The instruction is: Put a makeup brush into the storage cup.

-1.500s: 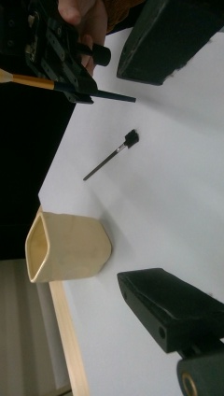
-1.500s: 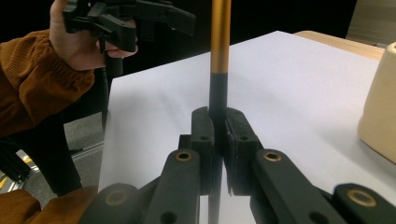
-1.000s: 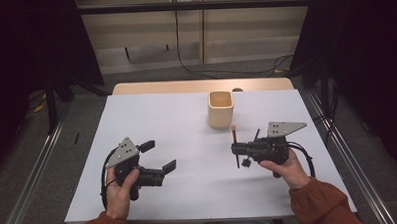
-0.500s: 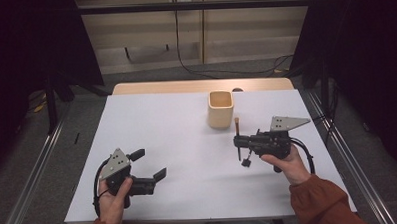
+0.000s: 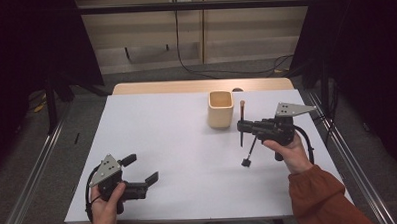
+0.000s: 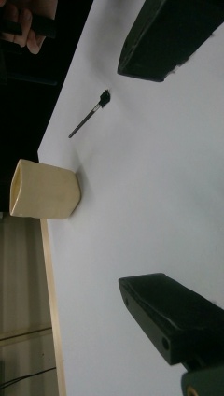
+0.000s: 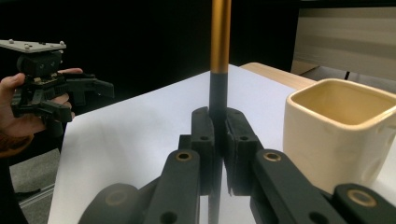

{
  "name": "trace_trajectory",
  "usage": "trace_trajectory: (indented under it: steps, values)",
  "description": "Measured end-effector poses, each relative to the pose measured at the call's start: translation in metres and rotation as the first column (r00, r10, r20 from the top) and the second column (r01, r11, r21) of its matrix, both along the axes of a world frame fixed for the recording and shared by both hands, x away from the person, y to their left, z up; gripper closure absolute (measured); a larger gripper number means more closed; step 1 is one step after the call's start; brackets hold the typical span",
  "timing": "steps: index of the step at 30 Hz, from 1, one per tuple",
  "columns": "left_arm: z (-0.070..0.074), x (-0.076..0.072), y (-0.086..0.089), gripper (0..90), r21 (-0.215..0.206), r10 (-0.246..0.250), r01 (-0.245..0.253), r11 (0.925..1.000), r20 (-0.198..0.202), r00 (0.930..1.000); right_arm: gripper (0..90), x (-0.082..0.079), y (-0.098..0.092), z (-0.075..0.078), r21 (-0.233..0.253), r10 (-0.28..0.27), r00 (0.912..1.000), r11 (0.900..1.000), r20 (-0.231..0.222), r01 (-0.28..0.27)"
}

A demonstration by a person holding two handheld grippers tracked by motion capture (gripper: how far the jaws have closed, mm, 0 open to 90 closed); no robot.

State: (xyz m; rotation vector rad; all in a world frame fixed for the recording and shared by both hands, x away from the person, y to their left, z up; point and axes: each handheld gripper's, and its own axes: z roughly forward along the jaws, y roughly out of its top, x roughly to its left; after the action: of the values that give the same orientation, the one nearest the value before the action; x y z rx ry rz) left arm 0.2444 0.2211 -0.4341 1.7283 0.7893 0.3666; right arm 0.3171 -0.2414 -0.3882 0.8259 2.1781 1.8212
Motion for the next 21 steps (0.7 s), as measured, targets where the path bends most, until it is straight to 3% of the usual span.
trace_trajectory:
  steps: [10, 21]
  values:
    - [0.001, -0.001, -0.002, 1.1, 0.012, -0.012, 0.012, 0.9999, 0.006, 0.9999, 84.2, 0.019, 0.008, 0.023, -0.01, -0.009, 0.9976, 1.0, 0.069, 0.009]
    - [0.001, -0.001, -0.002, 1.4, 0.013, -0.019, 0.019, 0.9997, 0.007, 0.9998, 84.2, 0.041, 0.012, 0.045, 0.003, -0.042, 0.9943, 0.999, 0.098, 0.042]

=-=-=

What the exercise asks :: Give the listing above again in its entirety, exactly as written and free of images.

Exercise output ::
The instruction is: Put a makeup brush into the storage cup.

-1.500s: 
-1.500s: 
-1.000s: 
-0.500s: 
+0.000s: 
+0.000s: 
+0.000s: 

{
  "name": "trace_trajectory",
  "usage": "trace_trajectory: (indented under it: steps, values)",
  "description": "Measured end-effector poses, each relative to the pose measured at the call's start: translation in metres and rotation as the first column (r00, r10, r20 from the top) and the second column (r01, r11, r21) of its matrix, both along the axes of a world frame fixed for the recording and shared by both hands, x away from the person, y to their left, z up; gripper closure absolute (measured); a larger gripper number means more closed; step 1 is one step after the call's start; brackets hold the typical span",
  "timing": "steps: index of the step at 30 Hz, from 1, one per tuple",
  "columns": "left_arm: z (-0.070..0.074), x (-0.076..0.072), y (-0.086..0.089), gripper (0..90), r21 (-0.215..0.206), r10 (-0.246..0.250), r01 (-0.245..0.253), r11 (0.925..1.000), r20 (-0.198..0.202), r00 (0.930..1.000); right_arm: gripper (0..90), x (-0.082..0.079), y (-0.098..0.092), z (-0.075..0.078), r21 (-0.233..0.253), r10 (-0.28..0.27), r00 (0.912..1.000), r11 (0.900..1.000), r20 (-0.231..0.222), r01 (-0.28..0.27)"
}

A demonstration by a person holding two handheld grippers tracked by motion capture (gripper: how far the jaws have closed, mm, 0 open to 90 closed); no robot.

State: (xyz m; rotation vector rad; all in a world frame fixed for the recording and shared by both hands, x away from the person, y to their left, z up; point and axes: each handheld gripper's, and its own axes: z roughly forward along the jaws, y roughly out of its top, x roughly to its left; after the action: of the values that give the same orientation, the one nearest the value before the action; x y z rx ry rz) left arm 0.2444 0.2211 -0.4341 1.7283 0.7893 0.3666; right arm 0.3171 -0.2414 -0.3882 0.8259 2.1781 1.8212
Motion for the next 21 steps (0.7 s), as measured, targets where the path bends most, until it is straight to 3% of the usual span.
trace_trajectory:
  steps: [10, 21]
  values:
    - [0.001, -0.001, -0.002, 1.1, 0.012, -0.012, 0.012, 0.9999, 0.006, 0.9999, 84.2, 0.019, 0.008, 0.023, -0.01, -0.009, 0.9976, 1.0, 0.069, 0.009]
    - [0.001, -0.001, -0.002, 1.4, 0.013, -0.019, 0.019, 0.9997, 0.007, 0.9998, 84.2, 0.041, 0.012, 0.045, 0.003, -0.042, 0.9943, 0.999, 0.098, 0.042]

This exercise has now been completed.